Objectives: This study aimed to explore the role of fungal burden in risk stratification of patients without HIV-negative patients with Pneumocystis pneumonia (PCP).
Methods: This was a retrospective analysis of the characteristics associated with 30-day mortality in patients who were positive for P. jirovecii using polymerase chain reaction in bronchoalveolar lavage fluid between 2006 and 2017 in a multicenter cohort from Central Norway. The fungal burden was indicated by the cycle threshold (CT) values from semiquantitative real-time polymerase chain reaction targeting the β-tubulin gene.
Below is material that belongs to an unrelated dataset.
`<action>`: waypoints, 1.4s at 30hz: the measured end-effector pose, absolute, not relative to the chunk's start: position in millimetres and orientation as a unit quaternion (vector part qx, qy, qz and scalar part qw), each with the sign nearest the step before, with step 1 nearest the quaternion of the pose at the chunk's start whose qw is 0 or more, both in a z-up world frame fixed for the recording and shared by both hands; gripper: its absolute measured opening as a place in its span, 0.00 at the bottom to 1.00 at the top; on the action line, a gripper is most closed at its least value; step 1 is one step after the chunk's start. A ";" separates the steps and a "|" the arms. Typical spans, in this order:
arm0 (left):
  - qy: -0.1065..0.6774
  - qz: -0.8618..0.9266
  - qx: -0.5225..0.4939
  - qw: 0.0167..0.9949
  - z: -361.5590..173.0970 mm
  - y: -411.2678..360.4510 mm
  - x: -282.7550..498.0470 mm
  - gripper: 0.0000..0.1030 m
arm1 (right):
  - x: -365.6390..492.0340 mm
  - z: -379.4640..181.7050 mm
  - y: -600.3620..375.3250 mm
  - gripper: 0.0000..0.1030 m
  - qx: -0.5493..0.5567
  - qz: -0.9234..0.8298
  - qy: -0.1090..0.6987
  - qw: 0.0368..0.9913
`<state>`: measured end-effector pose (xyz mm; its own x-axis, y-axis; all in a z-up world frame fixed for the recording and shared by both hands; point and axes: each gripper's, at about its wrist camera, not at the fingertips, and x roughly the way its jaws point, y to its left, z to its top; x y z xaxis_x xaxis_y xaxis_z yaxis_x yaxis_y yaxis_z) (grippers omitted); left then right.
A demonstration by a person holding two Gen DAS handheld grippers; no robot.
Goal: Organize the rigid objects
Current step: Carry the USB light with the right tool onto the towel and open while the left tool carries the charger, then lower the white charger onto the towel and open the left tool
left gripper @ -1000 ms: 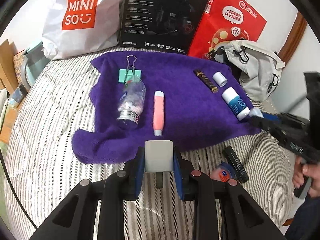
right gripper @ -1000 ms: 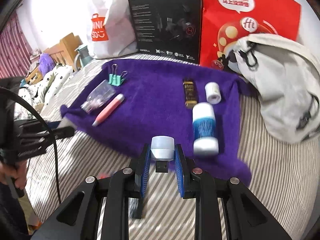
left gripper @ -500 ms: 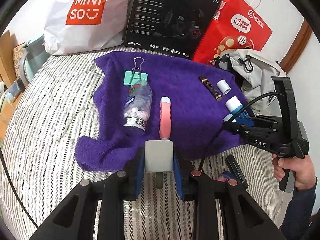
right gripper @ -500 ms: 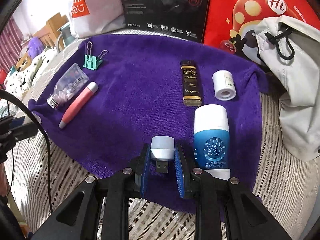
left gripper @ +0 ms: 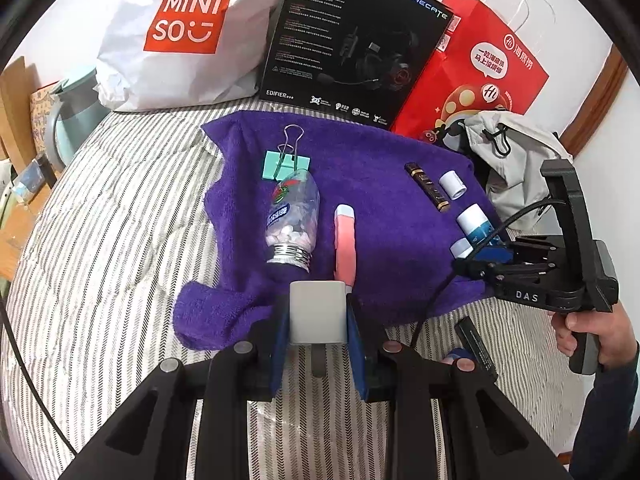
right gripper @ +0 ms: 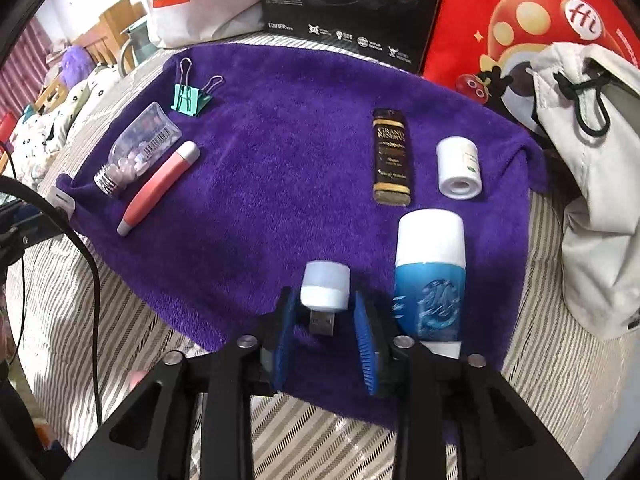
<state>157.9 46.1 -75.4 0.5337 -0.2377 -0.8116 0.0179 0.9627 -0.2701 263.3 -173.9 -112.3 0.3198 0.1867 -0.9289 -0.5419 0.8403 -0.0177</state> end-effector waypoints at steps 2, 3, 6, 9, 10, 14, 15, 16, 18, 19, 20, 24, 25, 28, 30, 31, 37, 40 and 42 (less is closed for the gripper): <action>0.476 -0.072 -0.111 0.869 -73.3 46.9 158.3 0.25 | 258.4 -107.6 -178.8 0.33 -0.164 0.222 0.531 0.801; 0.473 -0.074 -0.109 0.871 -72.3 46.8 158.8 0.25 | 256.0 -105.0 -181.0 0.34 -0.161 0.223 0.529 0.803; 0.472 -0.074 -0.102 0.872 -69.0 45.0 163.1 0.25 | 244.8 -93.2 -188.2 0.41 -0.155 0.222 0.516 0.813; 0.473 -0.075 -0.095 0.873 -66.6 42.4 170.5 0.25 | 227.1 -77.9 -196.6 0.42 -0.142 0.230 0.492 0.828; 0.473 -0.075 -0.094 0.873 -65.8 41.3 173.7 0.25 | 222.8 -73.9 -199.0 0.42 -0.135 0.231 0.487 0.831; 0.475 -0.086 -0.081 0.872 -64.8 28.5 194.2 0.25 | 202.2 -62.1 -210.6 0.45 -0.114 0.238 0.468 0.843; 0.476 -0.088 -0.075 0.872 -65.1 24.8 199.3 0.25 | 197.1 -60.2 -212.8 0.45 -0.111 0.242 0.465 0.844; 0.476 -0.090 -0.071 0.872 -65.6 21.5 204.7 0.25 | 191.1 -58.9 -215.4 0.45 -0.107 0.247 0.462 0.845; 0.479 -0.092 -0.065 0.871 -68.4 14.9 217.8 0.25 | 180.2 -57.7 -219.9 0.45 -0.097 0.258 0.459 0.844; 0.479 -0.089 -0.059 0.871 -70.0 11.3 225.5 0.25 | 175.8 -59.1 -222.0 0.45 -0.092 0.264 0.459 0.844; 0.477 -0.085 -0.055 0.873 -71.2 9.5 230.7 0.25 | 172.7 -61.5 -223.4 0.46 -0.089 0.268 0.460 0.842; 0.488 -0.075 -0.051 0.868 -81.9 4.3 257.6 0.25 | 159.9 -74.9 -228.7 0.46 -0.087 0.261 0.484 0.831; 0.490 -0.073 -0.051 0.867 -84.7 3.5 264.8 0.25 | 155.5 -76.6 -229.5 0.46 -0.087 0.265 0.483 0.830; 0.496 -0.067 -0.047 0.864 -91.0 0.6 282.6 0.25 | 147.6 -80.6 -233.3 0.46 -0.075 0.277 0.489 0.824; 0.500 -0.064 -0.041 0.862 -95.2 -1.9 292.4 0.25 | 145.0 -83.9 -234.5 0.46 -0.066 0.285 0.492 0.820; 0.503 -0.062 -0.038 0.861 -97.6 -3.4 297.4 0.25 | 144.4 -86.3 -234.6 0.46 -0.064 0.286 0.496 0.818; 0.517 -0.052 -0.021 0.854 -110.4 -14.3 319.0 0.25 | 146.5 -93.9 -232.1 0.46 -0.062 0.295 0.504 0.809; 0.518 -0.047 -0.008 0.854 -111.5 -18.6 320.8 0.25 | 147.5 -97.5 -232.0 0.46 -0.067 0.293 0.510 0.806; 0.520 -0.044 -0.001 0.853 -112.5 -20.9 322.5 0.25 | 147.4 -98.3 -232.8 0.46 -0.067 0.293 0.512 0.805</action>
Results: We included 170 patients with proven or probable PCP. The all-cause 30-day mortality was 18.2%. After adjusting for host characteristics and premorbid corticosteroid use, a higher fungal burden was associated with a higher risk of dying: adjusted odds ratio 1.42 (95% confidence interval 0.48-4.25) for a CT value 31-36, increasing to odds ratio 5.43 (95% confidence interval 1.48-19.9) for a CT value ≤30 compared with patients with a CT value ≥37. The Charlson comorbidity index (CCI) improved the risk stratification: patients with a CT value ≥37 and CCI ≤2 had a 9% mortality risk compared with 70% among those with a CT value ≤30 and CCI ≥6. Comorbid cardiovascular disease, solid tumors, immunological disorders, premorbid corticosteroids, hypoxemia, abnormal leukocyte counts, low serum albumin, and C-reactive protein ≥100 were also independently associated with 30-day mortality. The sensitivity analyses did not suggest selection bias.
Conclusion: Fungal burden may improve the risk stratification of patients without HIV-negative patients with PCP.
Keywords: Fungal burden; Immunosuppression; Non-HIV PCP; Pneumocystis jirovecii; Semiquantitative real-time PCR.